Student Presentation 1
Title: Can Exogenous Electric Fields Revert Cancerous Signals? Evidences and Challenges
Presenting author: Ishan Goswami – Mechanical Engineering, Virginia Tech
Research Group: Laboratory for Biomaterials and Tissue Engineering
Mammalian cells exhibit a remarkable co-ordination in self-assembly that form tissue and organs (and ultimately the organism). This self-assembly is at the heart of embryonic development, tissue repair and regeneration, while failures are implicated in disease.
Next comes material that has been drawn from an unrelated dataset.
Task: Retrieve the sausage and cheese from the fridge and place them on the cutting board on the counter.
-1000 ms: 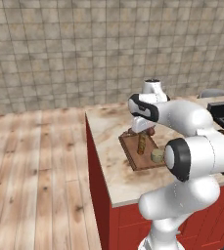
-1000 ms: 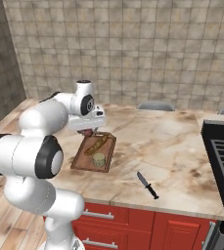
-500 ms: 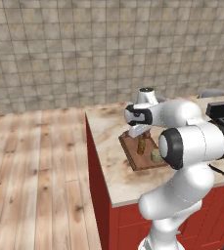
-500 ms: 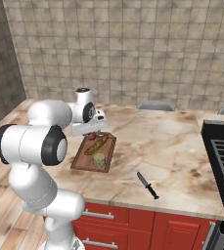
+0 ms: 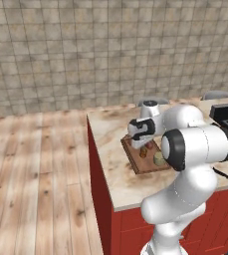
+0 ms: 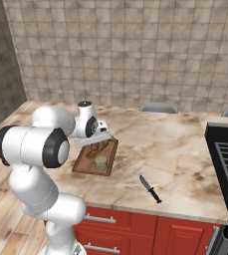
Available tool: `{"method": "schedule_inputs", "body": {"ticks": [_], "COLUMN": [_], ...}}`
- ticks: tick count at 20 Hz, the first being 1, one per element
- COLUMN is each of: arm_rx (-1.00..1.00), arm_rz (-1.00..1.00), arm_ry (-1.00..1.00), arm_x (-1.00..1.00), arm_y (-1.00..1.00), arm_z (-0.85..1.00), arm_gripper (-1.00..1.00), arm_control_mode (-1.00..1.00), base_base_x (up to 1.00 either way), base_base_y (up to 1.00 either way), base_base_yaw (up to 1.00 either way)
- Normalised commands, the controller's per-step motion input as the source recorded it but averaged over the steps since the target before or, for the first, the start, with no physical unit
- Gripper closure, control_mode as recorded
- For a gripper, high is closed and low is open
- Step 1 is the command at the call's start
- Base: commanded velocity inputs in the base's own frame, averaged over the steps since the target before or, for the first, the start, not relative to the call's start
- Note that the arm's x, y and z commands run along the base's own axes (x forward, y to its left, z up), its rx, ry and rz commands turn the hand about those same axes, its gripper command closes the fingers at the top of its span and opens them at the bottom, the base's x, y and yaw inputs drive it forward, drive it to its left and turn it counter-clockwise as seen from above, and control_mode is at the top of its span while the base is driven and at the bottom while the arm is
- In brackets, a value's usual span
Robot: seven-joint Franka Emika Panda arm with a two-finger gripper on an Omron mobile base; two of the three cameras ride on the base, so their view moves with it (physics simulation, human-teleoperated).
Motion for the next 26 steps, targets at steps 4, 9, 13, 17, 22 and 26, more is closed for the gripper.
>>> {"method": "schedule_inputs", "body": {"ticks": [4,9,13,17,22,26], "arm_rx": [0.0,0.0,0.0,0.0,0.0,0.0], "arm_rz": [0.0,0.0,0.0,0.02,0.02,0.03], "arm_ry": [0.0,0.0,0.0,0.0,-0.02,-0.08], "arm_x": [0.0,0.02,0.01,-0.09,-0.36,-0.19], "arm_y": [-0.13,-0.1,-0.03,-0.19,-0.2,-0.01], "arm_z": [-0.11,-0.13,-0.07,0.0,0.13,0.44], "arm_gripper": [1.0,-1.0,-1.0,-1.0,-1.0,-1.0], "arm_control_mode": [-1.0,-1.0,-1.0,-1.0,-1.0,-1.0], "base_base_x": [0.0,0.0,0.0,0.0,0.0,0.0], "base_base_y": [0.0,0.0,0.0,0.0,0.0,0.0], "base_base_yaw": [0.0,0.0,0.0,0.0,0.0,0.0]}}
A considerable amount of literature demonstrates the importance of endogenous electric fields in the self-assembly process. It is no surprise, therefore, that cancerous transformations in cells are accompanied by a
gamut of aberrant electrical membrane properties and ion channel activities. Given this evidence, it could be argued that the perturbation of endogenous electric circuitry by external electric fields may be used to either eliminate or revert the tumorous phenotypes. We recently discovered a specific cell signaling (thymic stromal lymphopoietin) involved in pro-tumor immune modulation that is affected by pulsed electric field (used clinically in tumor ablation). However, mechanistic questions still remain unanswered, and our experimental and computational efforts in this regard will be briefly discussed.
Student Presentation 2
Title: CrossPlan: Systematic Planning of Genetic Crosses to Validate Mathematical Models
Presenting Author: Aditya Pratapa - Computer Science, Virginia Tech
Research Group: Computational Systems Biology
Mathematical models of cellular processes can systematically predict the phenotypes of novel combinations of multi-gene mutations. The challenge is that the number of possible combinations grows explosively, complicating the search for informative mutants and prioritizing them for experimental validation. Moreover, keeping track of the crosses needed to make new mutants and planning sequences of experiments is unmanageable when the experimenter is
deluged by hundreds of potentially informative predictions to test. We present CrossPlan, an algorithm for systematically planning genetic crosses to make a set of target mutants from a set of source mutants. We base our approach
on a generic batch-based experimental workflow: in each batch, we can make a fixed number of mutants and characterize their phenotypes in parallel, with each mutant resulting from genetically crossing a pair of strains made in earlier batches. CrossPlan uses an integer-linear-program (ILP) to maximize the number of target mutants that we can make in a given number k of batches. We apply our method to a comprehensive mathematical model of the protein regulatory network controlling cell division in budding yeast. Using CrossPlan, the number of target mutants we can make increases linearly with k. We also extend our solution to incorporate other experimental conditions such as delay and markers. The experimental flow that underlies our work is quite generic and our ILP-based algorithm is easy to modify. Hence our framework should be relevant in mammalian systems as well.